● **YOUR OBJECTIVE**
In the listing below, repeat exactly every line from the first through the line containing "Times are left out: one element", with nothing else.

■ ■ ■

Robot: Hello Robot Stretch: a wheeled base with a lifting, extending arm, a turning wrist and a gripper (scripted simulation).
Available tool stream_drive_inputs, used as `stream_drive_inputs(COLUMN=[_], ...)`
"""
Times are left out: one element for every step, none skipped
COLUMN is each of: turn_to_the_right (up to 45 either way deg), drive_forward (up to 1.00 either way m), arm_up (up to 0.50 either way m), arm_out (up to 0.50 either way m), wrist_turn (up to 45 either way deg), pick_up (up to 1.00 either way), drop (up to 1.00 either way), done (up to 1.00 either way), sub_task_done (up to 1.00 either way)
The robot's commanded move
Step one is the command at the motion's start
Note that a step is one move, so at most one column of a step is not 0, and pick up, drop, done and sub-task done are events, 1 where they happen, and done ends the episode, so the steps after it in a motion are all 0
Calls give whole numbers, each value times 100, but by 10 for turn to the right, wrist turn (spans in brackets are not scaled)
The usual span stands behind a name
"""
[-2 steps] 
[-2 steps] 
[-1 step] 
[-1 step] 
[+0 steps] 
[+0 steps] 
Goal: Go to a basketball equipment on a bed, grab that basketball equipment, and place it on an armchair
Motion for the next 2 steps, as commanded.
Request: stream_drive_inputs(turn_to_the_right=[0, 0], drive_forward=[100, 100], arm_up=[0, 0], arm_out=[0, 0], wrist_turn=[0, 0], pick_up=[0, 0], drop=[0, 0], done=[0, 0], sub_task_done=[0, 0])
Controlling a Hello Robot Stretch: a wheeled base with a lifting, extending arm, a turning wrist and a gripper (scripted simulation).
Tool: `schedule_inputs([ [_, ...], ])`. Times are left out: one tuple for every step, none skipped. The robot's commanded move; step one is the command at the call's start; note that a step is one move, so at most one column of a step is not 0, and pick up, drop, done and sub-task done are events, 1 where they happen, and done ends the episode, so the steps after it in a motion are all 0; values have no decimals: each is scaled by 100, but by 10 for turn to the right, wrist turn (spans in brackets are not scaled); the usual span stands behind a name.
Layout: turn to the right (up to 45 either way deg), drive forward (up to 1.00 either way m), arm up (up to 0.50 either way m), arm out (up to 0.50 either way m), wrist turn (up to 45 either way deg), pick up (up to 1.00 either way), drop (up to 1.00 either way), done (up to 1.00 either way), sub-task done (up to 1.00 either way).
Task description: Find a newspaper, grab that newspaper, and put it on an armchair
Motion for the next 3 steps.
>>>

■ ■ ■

● **RESULT OF THIS TASK**
Robot: Hello Robot Stretch: a wheeled base with a lifting, extending arm, a turning wrist and a gripper (scripted simulation).
Available tool stream_drive_inputs, used as `stream_drive_inputs(COLUMN=[_], ...)`
"""
Times are left out: one element for every step, none skipped

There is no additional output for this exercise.